How to use sed with command line argument?

How to use sed with command line argument?

You can sed “s/$1/pitt/g” or sed ‘s/’$1’/pitt/g’. or, if the command line argument is not a simple word, sed ‘s/'”$1″‘/pitt/g’.

What are the differences between GNU sed and R?

This GNU sed extension allows the user to consider them as separate files: range addresses (such as ‘ /abc/,/def/ ’) are not allowed to span several files, line numbers are relative to the start of each file, $ refers to the last line of each file, and files invoked from the R commands are rewound at the start of each file.

Which is the default stream editor in GNU sed?

GNU sed has accepted -E as an undocumented option for years, and *BSD seds have accepted -E for years as well, but scripts that use -E might not port to other older systems. See Extended regular expressions . By default, sed will consider the files specified on the command line as a single continuous long stream.

Which is the first non-option parameter in SED?

The script is actually the first non-option parameter, which sed specially considers a script and not an input file if and only if none of the other options specifies a script to be executed (that is, if neither of the -e and -f options is specified). Suppress automatic printing of pattern space.

How to use sed to replace text in dockerfile?

I’m trying to use sed to replace the text “localhost” in my nginx.conf with the IP address of my docker host (FYI. using docker machine locally, which is running docker on 192.168.99.100). My nginx.conf file looks like this (note: majority removed for simplicity)

How to change the delimiter in a SED?

You’ll have to quote that character instead, but usually the point of changing the delimiter is to pick one that doesn’t occur in either the text to replace or the replacement text. sed -e ‘s~ ~

How to use sed to replace two matches?

You can use groups to avoid repeating some parts in the replacement text, and accommodate variation on these parts. You can simply use addresses as in the number preceding “s” which indicates the line number. Also the number in the end tells sed to replace the second match instead of replacing the first match.

How to get only filename using SED-Unix and Linux stack exchange?

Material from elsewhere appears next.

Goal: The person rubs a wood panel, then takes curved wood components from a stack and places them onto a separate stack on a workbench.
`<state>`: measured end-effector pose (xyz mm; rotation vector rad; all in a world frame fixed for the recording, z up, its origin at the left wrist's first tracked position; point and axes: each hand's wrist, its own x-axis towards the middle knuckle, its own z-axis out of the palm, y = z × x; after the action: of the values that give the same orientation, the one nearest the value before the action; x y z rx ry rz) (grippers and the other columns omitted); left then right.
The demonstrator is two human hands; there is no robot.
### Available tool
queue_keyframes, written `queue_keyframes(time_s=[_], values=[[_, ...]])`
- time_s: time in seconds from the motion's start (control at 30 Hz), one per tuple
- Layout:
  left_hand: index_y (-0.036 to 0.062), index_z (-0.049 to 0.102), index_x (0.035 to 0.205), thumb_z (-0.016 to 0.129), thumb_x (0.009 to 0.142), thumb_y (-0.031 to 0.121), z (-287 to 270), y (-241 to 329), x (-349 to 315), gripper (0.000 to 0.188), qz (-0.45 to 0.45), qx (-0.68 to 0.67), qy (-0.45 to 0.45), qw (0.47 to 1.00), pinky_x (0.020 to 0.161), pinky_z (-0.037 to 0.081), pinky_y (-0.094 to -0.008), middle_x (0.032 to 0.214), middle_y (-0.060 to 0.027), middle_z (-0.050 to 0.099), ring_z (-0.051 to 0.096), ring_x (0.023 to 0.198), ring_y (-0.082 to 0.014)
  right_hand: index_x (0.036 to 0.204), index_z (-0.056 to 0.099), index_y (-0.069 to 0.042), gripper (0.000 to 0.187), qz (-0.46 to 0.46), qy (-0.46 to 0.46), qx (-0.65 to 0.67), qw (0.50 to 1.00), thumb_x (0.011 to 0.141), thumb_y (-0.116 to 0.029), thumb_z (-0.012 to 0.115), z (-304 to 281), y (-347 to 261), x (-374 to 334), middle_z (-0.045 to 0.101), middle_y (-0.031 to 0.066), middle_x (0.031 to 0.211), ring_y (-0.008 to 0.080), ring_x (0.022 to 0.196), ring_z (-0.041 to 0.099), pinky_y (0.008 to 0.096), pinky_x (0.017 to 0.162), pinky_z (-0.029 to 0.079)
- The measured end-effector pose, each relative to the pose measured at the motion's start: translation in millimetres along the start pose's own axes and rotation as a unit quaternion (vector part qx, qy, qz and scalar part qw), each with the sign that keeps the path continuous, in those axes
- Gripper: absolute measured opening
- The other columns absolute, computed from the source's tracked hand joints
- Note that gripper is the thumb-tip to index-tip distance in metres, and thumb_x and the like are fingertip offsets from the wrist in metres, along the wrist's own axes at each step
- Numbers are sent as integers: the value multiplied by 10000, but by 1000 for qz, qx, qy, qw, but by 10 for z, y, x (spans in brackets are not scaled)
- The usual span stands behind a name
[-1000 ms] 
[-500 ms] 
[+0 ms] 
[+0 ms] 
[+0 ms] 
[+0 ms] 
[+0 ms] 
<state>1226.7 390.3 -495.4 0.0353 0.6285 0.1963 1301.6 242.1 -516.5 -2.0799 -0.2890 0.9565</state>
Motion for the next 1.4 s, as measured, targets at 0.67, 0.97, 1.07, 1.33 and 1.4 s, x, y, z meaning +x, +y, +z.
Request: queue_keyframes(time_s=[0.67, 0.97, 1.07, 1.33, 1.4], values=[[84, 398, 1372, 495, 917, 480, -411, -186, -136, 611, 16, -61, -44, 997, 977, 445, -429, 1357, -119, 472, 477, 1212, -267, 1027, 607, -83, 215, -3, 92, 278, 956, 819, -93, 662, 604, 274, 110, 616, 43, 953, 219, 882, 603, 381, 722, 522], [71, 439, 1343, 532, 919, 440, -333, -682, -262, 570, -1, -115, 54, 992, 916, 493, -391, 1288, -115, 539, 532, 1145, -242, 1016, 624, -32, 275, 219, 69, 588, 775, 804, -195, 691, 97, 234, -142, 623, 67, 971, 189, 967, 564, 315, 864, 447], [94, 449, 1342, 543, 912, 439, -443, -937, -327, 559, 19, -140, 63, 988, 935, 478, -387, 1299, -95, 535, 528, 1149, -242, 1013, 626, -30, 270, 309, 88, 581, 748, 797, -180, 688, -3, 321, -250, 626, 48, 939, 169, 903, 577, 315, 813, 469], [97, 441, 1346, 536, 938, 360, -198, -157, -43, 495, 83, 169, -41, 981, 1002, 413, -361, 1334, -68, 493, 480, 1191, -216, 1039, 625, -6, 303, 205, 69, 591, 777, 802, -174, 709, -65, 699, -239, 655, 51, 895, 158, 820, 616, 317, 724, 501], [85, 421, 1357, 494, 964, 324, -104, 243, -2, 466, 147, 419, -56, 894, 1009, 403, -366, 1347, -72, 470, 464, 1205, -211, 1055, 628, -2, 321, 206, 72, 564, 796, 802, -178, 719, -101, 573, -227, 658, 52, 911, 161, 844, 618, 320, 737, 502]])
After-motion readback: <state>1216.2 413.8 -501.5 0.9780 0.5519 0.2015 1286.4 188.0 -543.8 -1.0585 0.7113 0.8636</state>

If you already know the extension of the file, you can invoke basename using the syntax basename NAME [SUFFIX] in order to remove it: Or another option would be cutting everything after the last dot using sed: The easiest solution is remove everything until last appearance of /: echo /root/video.mp4 | sed ‘s/.*\\///’

What are the syntax of the basename command?

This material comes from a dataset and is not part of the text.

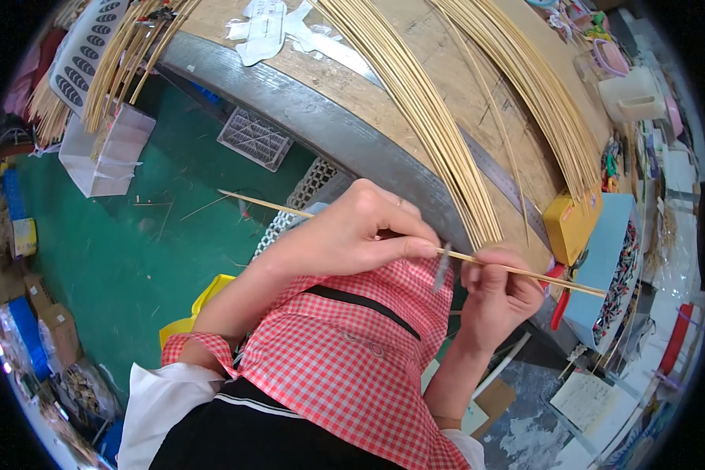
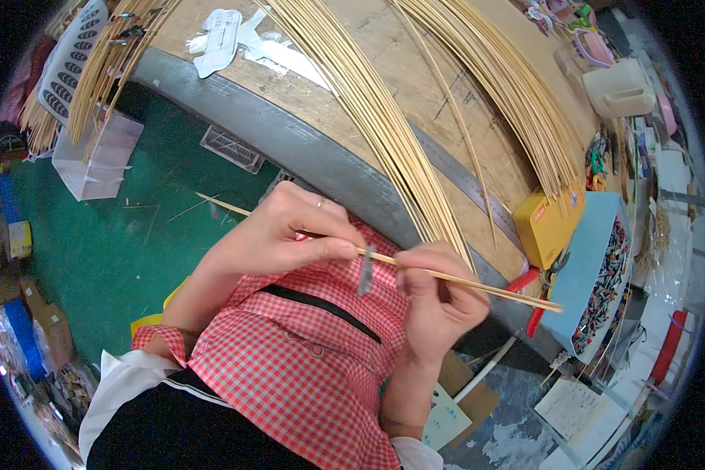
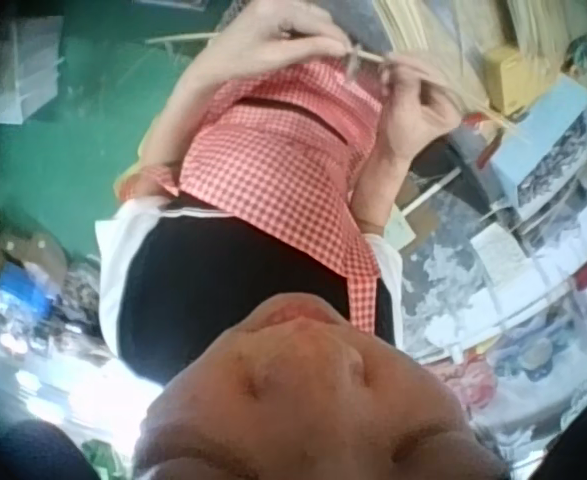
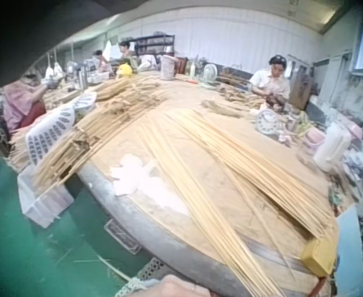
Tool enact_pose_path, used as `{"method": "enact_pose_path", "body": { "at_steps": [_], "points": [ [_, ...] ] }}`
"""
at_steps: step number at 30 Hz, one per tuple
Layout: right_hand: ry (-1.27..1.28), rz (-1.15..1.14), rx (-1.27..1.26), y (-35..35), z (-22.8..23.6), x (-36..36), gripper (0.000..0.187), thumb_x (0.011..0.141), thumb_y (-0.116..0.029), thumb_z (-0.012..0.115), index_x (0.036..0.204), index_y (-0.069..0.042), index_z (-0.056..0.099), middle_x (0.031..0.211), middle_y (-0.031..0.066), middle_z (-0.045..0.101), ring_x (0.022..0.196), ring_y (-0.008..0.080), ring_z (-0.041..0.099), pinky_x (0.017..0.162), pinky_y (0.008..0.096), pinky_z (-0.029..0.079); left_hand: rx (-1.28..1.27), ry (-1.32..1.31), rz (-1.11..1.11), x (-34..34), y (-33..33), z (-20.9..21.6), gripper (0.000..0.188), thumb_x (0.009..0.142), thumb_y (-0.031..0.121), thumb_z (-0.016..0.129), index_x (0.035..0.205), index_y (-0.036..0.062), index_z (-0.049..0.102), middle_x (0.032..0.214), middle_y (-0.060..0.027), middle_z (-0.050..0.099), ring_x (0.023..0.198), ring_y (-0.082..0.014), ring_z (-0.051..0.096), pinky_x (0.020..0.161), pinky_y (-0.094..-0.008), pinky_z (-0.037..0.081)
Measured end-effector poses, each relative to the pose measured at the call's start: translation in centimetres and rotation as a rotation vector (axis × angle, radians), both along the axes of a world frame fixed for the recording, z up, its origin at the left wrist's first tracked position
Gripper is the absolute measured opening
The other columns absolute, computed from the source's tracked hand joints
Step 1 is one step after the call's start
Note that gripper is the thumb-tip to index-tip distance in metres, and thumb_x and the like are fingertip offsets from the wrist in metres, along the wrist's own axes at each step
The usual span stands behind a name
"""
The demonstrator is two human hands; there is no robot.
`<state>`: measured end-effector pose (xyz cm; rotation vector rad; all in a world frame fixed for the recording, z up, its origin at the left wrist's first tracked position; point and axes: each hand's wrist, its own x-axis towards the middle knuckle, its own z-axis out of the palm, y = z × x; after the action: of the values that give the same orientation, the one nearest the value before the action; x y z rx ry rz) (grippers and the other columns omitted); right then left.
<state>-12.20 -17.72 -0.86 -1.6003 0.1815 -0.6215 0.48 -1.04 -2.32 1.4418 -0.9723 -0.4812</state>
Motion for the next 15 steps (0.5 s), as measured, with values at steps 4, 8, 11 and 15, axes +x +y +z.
{"method": "enact_pose_path", "body": {
  "at_steps": [4,8,11,15],
  "points": [
    [-0.028,-0.307,0.165,-3.2,1.1,-1.8,0.012,0.089,-0.008,0.061,0.090,0.004,0.061,0.069,0.0054,0.056,0.055,0.0071,0.047,0.043,0.0163,0.036,0.026,-0.108,0.128,2.3,1.7,-0.5,0.017,0.084,0.011,0.062,0.094,-0.0005,0.069,0.079,-0.0107,0.068,0.074,-0.0189,0.066,0.067,-0.0281,0.050],
    [-0.164,-0.406,0.271,-10.7,2.2,-5.0,0.018,0.093,-0.016,0.057,0.094,0.002,0.057,0.070,0.0020,0.052,0.052,0.0042,0.041,0.041,0.0157,0.033,0.216,-0.133,0.359,6.0,6.9,0.1,0.020,0.090,0.012,0.057,0.100,-0.0021,0.067,0.089,-0.0115,0.069,0.084,-0.0154,0.065,0.075,-0.0285,0.050],
    [-0.302,-0.376,0.440,-14.2,2.7,-7.7,0.018,0.095,-0.017,0.054,0.096,0.001,0.054,0.069,0.0010,0.046,0.052,0.0061,0.038,0.043,0.0187,0.032,0.327,-0.217,0.455,7.8,9.1,-0.4,0.020,0.090,0.012,0.057,0.101,-0.0023,0.066,0.093,-0.0114,0.068,0.087,-0.0168,0.064,0.078,-0.0289,0.049],
    [-0.416,-0.244,0.657,-17.5,2.4,-10.8,0.017,0.096,-0.016,0.052,0.097,0.001,0.052,0.068,0.0027,0.044,0.051,0.0075,0.035,0.044,0.0207,0.032,0.387,-0.324,0.523,8.4,10.1,-1.0,0.021,0.088,0.012,0.059,0.103,-0.0003,0.066,0.095,-0.0116,0.068,0.090,-0.0207,0.064,0.080,-0.0290,0.048]
  ]
}}
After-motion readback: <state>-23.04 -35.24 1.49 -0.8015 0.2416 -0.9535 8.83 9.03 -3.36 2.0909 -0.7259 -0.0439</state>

Basename command The basename command has two kinds of syntax. First one involves a suffix: basename PATH [suffix] Second one allows you to add options: basename OPTION PATH You cannot combine the options with

When to use Eval instead of SED in Bash?

If you don’t trust your inputs, don’t use #2 UPDATE: The comments are right, there is no benefit to using eval (I used to use eval with sed this way all the time, and I’m not sure why….) building sed strings for later use, however, is powerful: so I’ll add a new 3) and leave 2 for folks to mock Thanks for contributing an answer to Stack Overflow!